What are the movements done by the Transverse Tarsal / Midtarsal / Chopart’s / Surgeon’s joint?

A

Abduction & adduction of the forefoot

64
Q

In the composite motions in WB (supination / pronation), the only movements the calcaneus can do are?

A

inversion and eversion

65
Q

TRUE OR FALSE: Flattening of the triangle (pronation of the foot) in weight-bearing will increase tension in the plantar aponeurosis (the tie-rod) and limit metatarsophalangeal joint extension.

A

True

66
Q

TRUE OR FALSE: Dorsiflexion of the foot around a typically inclined ankle axis will not only bring the foot up but will also simultaneously bring it slightly lateral to the leg and appear to turn the foot longitudinally away from the midline.

A

True

67
Q

The transitional link between the hindfoot and the forefoot, serving to add to the supination / pronation range of the subtalar joint.

A

Transverse Tarsal / Midtarsal / Chopart’s / Surgeon’s joint
/ Calcaneocuboid and Talonavicular joint (Talocalcaneonavicular joint)

68
Q

TRUE OR FALSE: The subtalar joint has 2 articulations. Its posterior articulation is between the concave talus superiorly and convex calcaneus inferiorly.

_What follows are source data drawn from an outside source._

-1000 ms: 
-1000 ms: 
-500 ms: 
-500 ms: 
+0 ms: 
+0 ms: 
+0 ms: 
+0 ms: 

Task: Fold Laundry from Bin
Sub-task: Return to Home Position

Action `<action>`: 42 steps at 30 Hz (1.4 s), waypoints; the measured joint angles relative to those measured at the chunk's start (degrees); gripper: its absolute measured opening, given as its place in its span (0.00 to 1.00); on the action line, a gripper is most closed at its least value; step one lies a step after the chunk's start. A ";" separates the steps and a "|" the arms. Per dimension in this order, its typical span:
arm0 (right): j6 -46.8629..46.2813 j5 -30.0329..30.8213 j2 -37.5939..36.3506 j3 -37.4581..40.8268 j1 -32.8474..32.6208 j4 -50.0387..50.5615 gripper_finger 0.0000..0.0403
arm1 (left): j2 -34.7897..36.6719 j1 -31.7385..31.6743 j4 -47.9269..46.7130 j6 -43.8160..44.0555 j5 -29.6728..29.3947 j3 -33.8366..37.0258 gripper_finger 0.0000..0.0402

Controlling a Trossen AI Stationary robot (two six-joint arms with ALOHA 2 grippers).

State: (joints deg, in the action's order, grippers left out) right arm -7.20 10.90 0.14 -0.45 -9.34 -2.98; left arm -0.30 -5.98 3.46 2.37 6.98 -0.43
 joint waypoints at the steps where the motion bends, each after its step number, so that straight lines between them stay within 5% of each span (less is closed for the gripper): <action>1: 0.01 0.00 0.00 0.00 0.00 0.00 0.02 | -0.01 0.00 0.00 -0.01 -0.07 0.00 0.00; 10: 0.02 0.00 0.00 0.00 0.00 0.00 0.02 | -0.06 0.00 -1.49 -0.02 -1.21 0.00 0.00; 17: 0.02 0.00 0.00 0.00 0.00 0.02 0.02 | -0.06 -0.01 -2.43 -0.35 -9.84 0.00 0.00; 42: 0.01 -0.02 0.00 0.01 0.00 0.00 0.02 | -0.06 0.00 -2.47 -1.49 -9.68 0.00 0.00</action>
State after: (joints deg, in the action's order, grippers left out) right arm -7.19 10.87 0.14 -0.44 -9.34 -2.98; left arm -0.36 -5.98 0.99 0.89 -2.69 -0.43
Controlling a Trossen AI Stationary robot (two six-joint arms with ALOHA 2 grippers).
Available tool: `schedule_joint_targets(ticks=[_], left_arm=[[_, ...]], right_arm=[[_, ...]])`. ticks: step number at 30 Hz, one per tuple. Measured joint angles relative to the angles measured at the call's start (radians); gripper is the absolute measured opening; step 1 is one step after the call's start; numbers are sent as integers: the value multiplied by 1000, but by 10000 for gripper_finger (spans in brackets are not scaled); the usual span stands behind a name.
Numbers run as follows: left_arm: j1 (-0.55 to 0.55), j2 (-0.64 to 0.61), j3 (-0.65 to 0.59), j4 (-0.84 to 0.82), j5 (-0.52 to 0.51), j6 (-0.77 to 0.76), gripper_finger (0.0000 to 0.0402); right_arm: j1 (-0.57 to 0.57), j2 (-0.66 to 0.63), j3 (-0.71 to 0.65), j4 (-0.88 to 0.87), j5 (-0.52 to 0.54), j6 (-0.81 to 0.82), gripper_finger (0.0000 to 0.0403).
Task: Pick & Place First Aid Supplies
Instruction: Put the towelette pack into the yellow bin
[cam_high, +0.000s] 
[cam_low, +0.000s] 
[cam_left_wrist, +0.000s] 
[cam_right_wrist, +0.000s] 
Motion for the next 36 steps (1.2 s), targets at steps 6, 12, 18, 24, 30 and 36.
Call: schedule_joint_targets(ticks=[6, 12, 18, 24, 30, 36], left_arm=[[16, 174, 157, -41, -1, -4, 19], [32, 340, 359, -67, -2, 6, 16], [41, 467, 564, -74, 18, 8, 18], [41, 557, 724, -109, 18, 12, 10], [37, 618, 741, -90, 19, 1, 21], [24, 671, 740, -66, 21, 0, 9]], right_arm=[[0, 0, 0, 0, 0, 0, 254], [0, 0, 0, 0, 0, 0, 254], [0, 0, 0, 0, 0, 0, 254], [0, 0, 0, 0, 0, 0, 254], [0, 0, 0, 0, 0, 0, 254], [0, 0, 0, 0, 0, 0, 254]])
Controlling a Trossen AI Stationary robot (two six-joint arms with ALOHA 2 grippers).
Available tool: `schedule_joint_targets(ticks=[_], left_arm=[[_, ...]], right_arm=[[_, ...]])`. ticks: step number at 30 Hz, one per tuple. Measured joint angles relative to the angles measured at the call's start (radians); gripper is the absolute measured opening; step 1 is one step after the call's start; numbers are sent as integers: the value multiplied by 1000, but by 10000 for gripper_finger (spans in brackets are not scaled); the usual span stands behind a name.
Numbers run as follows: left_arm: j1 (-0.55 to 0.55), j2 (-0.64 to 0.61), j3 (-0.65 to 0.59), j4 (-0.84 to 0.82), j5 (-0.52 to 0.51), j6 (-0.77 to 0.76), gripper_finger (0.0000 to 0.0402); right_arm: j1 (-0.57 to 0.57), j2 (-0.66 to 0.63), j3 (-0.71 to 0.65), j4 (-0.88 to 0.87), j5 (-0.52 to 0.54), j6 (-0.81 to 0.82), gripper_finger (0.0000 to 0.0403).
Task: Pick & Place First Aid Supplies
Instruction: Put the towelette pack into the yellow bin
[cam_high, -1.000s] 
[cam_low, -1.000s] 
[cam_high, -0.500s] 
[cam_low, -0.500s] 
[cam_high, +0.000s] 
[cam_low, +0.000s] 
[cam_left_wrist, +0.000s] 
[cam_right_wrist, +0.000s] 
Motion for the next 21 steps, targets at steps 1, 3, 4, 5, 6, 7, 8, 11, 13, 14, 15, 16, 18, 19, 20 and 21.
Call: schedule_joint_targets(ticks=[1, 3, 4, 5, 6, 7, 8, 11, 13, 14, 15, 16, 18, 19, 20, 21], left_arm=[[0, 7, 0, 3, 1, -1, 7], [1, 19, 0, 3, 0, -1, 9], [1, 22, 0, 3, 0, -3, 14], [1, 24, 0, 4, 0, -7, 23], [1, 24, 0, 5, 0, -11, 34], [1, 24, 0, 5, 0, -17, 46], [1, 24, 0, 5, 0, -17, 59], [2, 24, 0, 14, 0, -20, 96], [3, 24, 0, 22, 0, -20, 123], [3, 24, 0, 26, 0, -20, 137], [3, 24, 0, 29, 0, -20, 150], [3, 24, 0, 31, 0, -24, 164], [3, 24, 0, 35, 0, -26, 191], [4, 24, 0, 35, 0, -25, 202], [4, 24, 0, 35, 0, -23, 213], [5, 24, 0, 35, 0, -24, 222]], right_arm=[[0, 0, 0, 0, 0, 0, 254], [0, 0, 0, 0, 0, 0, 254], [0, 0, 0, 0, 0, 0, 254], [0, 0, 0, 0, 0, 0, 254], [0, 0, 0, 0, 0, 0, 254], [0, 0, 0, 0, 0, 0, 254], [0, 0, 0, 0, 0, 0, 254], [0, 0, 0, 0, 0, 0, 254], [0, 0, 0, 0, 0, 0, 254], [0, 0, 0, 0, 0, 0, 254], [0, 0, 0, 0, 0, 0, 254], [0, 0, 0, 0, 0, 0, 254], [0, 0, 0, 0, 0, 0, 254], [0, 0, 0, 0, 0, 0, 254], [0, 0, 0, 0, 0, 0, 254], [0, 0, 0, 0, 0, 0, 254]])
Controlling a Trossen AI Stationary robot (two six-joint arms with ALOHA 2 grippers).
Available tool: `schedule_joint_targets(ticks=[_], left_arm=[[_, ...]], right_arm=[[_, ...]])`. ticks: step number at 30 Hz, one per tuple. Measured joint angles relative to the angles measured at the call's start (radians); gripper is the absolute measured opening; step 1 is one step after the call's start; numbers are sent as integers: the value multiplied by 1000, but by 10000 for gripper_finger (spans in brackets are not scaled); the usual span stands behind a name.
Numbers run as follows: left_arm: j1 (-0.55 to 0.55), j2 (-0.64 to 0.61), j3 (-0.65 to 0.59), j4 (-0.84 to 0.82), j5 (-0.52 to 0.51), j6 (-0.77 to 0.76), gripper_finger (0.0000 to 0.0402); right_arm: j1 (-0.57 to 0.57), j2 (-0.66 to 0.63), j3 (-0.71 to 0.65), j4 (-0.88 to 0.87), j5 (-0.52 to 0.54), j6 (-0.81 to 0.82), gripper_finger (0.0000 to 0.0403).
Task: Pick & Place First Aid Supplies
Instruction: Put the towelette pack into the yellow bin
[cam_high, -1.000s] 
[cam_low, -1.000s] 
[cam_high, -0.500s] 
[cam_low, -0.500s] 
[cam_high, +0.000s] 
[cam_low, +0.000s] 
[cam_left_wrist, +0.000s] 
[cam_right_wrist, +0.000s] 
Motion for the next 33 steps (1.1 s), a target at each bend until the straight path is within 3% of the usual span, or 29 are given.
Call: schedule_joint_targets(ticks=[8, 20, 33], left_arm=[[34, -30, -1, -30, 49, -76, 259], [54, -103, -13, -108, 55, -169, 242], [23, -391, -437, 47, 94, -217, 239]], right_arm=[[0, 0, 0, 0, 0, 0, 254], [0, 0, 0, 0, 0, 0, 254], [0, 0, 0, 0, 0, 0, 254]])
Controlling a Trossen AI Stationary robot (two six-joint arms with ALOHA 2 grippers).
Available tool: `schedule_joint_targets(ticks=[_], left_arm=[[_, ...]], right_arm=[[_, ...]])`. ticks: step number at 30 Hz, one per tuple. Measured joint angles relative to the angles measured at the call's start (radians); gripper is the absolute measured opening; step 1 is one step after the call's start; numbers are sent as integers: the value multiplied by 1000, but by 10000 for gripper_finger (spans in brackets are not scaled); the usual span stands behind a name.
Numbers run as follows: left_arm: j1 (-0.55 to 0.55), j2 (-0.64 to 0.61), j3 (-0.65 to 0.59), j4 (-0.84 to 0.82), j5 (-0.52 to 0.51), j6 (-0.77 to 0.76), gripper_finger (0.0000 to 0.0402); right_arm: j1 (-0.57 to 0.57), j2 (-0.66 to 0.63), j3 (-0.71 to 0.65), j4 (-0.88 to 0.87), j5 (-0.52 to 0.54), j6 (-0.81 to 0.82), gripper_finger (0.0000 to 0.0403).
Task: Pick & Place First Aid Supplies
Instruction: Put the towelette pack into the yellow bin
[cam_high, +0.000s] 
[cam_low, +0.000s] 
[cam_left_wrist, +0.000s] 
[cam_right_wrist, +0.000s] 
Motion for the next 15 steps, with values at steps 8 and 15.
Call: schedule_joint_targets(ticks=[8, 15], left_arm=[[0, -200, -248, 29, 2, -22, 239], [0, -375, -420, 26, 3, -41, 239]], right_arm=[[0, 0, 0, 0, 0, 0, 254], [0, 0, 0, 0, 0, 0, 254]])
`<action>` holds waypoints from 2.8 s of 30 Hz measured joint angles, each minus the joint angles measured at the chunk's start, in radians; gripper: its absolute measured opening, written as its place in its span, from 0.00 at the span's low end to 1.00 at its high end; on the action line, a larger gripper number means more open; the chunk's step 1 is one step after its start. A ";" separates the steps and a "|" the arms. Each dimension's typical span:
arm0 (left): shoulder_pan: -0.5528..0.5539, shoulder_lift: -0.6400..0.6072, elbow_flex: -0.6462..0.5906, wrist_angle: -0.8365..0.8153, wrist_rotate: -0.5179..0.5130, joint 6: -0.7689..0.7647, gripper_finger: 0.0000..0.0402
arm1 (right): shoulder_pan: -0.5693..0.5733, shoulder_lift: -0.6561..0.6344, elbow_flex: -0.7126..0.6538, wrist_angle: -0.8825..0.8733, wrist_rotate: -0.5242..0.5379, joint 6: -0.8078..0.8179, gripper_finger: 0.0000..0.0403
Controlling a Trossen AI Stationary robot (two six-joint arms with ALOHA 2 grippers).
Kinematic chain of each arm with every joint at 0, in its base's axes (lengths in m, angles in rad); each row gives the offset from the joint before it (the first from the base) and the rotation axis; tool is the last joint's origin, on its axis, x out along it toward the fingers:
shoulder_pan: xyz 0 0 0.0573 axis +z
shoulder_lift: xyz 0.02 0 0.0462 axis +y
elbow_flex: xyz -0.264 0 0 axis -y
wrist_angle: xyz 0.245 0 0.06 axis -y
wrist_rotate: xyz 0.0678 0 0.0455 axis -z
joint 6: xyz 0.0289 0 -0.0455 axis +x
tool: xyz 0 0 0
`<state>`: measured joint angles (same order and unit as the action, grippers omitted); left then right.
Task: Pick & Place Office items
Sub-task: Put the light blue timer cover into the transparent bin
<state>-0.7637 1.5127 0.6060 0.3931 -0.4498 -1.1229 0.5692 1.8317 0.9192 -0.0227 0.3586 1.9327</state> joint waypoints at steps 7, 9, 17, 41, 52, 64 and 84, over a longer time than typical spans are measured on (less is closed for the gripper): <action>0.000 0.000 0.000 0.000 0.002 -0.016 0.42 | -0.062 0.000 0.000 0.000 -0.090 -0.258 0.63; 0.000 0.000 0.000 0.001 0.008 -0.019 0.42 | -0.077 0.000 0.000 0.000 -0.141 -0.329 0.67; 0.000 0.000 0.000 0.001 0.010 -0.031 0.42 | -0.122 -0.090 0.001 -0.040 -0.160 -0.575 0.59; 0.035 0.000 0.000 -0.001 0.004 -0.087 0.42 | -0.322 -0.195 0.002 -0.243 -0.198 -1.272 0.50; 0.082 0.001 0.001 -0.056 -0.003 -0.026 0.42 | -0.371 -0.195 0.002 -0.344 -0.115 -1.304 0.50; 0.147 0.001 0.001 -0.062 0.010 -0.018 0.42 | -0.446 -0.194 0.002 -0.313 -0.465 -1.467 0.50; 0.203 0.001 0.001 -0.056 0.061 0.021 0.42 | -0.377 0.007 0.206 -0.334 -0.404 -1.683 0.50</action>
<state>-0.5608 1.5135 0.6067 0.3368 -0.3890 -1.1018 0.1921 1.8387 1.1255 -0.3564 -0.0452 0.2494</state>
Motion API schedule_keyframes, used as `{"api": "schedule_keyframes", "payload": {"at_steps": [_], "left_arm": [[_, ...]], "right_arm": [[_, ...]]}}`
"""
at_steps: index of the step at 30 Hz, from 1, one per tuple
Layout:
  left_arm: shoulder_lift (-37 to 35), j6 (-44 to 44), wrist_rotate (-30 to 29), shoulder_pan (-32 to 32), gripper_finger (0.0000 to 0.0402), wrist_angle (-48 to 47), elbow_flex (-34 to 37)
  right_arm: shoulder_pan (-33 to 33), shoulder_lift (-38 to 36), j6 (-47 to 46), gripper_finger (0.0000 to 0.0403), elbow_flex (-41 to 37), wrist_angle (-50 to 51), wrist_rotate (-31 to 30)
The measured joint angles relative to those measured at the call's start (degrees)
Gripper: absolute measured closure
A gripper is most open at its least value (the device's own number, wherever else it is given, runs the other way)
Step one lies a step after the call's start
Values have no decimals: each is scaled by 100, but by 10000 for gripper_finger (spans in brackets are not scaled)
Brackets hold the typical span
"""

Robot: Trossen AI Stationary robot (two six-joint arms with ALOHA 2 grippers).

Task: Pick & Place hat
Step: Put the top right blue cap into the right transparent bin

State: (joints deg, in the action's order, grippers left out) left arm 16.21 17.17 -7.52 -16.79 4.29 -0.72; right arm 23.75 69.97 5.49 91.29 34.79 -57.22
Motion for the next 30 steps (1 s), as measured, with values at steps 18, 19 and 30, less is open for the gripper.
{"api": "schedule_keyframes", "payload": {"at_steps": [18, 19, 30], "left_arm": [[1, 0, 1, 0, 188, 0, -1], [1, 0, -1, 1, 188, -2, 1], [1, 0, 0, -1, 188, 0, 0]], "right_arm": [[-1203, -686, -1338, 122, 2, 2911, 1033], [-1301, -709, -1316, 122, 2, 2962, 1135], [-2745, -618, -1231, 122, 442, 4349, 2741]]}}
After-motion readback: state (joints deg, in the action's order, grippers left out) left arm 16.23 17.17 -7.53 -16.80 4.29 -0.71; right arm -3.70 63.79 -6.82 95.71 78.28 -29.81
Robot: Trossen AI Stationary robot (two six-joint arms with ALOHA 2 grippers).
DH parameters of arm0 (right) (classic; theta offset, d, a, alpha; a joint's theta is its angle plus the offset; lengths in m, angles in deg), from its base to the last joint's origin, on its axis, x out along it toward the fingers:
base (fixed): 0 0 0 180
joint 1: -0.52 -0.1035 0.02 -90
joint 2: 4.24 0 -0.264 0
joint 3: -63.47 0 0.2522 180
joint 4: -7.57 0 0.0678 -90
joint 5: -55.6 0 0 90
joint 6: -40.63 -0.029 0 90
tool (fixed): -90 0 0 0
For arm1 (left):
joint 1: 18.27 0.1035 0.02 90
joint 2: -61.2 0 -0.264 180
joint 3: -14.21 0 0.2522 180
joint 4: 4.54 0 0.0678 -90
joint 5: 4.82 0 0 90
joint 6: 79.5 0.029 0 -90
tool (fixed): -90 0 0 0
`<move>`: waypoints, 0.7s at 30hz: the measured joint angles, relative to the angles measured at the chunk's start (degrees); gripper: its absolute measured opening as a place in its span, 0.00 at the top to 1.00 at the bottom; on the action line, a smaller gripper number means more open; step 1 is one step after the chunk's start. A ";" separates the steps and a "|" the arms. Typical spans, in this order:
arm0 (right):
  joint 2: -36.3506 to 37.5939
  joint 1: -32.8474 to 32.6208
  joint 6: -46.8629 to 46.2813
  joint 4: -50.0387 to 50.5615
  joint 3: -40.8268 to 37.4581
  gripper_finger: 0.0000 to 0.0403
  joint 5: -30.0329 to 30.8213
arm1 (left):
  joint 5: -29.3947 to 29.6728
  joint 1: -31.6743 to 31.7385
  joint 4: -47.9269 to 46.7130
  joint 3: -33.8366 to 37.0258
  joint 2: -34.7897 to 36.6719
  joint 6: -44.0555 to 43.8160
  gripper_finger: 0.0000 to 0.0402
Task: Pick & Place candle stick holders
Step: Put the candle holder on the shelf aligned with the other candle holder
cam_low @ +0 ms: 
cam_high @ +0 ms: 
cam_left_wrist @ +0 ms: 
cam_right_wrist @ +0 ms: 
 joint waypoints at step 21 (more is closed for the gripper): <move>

Its smaller anterior articulation is by the 2 convex facets of talus and calcaneus.

A

True

Additional: When the talus moves on the posterior facet of the calcaneus, the articular slides in the same direction as the bone moves. At the medial and anterior joints, the talar surfaces glide in opposite direction.

69
Q

TRUE OR FALSE: The normal values for subtalar inversion and eversion are 0-5° for both.

A

True, as more than that would mean other motions are occurring (supination/pronation)

70
Q

TRUE OR FALSE: The more distally protruded and situated more posteriorly lateral malleolus results in external tibial torsion / tibiofibular torsion. This position of the lateral malleolus is due to the normal torsion or twist that exists in the distal tibia in relation to the tibia’s proximal plateau.

A

True

71
Q

Location of a lot of mechanoreceptors (Deep sensory receptors) which provides proprioception information on movement of ankle and foot.

A

Sinus tarsi

72
Q

TRUE OR FALSE: Recurring ankle inversion sprains / eversion sprains leads to injury of the proprioceptors in the sinus tarsi. Thus, the
proprioceptive ability to detect the position of the foot is diminished.